Over the weekend I finally scrounged some mental space to write a small application to manage bookings for my badminton club. After debating between Ruby on Rails (RoR) and Grails, I decided on Grails.
As you might know Grails has very nice and expressive way of modeling the domain classes — arguably more elegant than RoR. And also that writing integration tests to experiment with the CRUD functionality makes writing a robust and testable model very simple.
So I wrote a bunch of integration tests as I was designing the domain classes. However, running the tests using grails test-app was proving to be very slow, and I mean really slow — 11 seconds to run tests on two domain classes.
Using grails test-app runs both unit and integration test. The actual time taken to run both the unit and integration tests wasn’t that much. It was the overall task of setting up the test environment that seemed to be taking a while.
So I experimented with a couple of options.
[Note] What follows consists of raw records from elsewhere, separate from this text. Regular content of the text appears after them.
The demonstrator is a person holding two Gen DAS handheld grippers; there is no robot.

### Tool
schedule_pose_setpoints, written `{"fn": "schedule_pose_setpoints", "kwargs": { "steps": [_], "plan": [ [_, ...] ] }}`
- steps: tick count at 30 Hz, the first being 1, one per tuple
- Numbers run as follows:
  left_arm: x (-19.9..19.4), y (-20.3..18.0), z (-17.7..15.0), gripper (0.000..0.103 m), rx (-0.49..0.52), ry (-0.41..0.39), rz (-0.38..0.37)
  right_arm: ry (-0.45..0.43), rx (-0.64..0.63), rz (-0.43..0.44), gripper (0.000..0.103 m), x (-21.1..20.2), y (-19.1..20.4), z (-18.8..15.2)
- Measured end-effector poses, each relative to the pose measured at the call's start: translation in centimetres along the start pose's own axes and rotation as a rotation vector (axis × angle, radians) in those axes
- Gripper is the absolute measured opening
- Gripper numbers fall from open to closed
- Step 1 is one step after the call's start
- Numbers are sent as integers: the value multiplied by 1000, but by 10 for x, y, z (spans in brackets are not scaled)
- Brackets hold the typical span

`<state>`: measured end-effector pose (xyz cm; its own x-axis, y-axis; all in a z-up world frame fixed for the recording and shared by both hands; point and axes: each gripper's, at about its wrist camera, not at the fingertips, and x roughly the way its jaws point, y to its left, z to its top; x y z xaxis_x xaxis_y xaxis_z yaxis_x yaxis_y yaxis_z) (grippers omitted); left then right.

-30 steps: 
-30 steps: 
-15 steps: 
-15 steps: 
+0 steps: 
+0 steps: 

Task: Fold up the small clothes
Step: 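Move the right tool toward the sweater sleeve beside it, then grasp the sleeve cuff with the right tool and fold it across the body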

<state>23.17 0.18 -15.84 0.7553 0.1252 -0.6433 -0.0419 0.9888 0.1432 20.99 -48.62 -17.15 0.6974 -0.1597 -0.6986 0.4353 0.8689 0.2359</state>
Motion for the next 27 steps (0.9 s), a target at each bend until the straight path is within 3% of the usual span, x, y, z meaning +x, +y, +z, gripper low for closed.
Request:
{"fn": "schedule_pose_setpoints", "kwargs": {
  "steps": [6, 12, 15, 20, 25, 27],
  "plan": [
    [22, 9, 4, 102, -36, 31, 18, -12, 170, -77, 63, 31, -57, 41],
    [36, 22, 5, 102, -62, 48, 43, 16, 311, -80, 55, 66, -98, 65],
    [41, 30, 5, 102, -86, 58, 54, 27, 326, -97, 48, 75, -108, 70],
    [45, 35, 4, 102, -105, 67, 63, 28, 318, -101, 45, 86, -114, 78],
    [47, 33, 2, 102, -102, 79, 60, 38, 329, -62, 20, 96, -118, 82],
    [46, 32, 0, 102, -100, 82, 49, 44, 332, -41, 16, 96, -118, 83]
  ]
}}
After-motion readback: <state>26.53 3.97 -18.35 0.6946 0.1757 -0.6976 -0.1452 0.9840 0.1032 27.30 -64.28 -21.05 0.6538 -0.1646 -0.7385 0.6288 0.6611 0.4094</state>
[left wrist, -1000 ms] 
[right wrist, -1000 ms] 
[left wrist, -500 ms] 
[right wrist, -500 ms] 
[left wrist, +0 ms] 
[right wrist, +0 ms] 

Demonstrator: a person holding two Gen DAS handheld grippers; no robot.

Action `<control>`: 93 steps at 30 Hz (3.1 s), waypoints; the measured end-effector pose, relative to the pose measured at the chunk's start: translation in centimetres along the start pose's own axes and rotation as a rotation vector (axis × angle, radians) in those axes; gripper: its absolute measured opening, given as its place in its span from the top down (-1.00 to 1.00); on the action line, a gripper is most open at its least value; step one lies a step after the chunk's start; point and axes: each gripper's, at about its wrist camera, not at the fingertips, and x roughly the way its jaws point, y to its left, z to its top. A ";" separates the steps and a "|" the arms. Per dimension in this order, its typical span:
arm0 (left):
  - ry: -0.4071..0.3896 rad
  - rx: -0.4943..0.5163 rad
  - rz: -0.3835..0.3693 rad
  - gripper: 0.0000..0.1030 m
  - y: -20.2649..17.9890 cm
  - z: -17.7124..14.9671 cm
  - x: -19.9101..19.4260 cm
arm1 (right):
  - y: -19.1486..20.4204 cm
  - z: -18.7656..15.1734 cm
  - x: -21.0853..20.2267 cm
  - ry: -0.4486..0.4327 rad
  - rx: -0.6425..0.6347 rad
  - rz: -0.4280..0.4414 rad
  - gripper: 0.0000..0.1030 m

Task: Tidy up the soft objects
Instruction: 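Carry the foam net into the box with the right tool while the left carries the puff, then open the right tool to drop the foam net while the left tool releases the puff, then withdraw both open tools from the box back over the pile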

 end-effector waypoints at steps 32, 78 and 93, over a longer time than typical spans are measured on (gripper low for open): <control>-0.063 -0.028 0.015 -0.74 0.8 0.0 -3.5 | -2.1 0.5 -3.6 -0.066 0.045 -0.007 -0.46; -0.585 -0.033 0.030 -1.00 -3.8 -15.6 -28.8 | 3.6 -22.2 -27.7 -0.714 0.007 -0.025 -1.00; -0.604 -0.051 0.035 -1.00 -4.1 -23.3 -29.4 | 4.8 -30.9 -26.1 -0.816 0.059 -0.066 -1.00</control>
You can chose to run only the unit or integration tests:
grails test-app -unit
grails test-app -integration
It is nicer in that one can run either unit or integration tests, but it still is quite time consuming as far as integration tests go.
To make a little more efficient, you can also just run integration tests on one class at a time:
grails test-app -integration className
This runs integration tests for only the class whose className is provided.
More information on this can be found in the Grails documentation.
Quicker, but still not fast enough to be called “agile”!
The final thing to try was to run the interactive Grails interactive shell:
grails interactive
This launches the Grails interactive shell in which you can issue various commands. So to test an app:
test-app
This takes a little while to setup the test environment etc., but once it is done, the next time you run test-app, Grails only takes the time to run actual tests, which is much faster and ‘agile’!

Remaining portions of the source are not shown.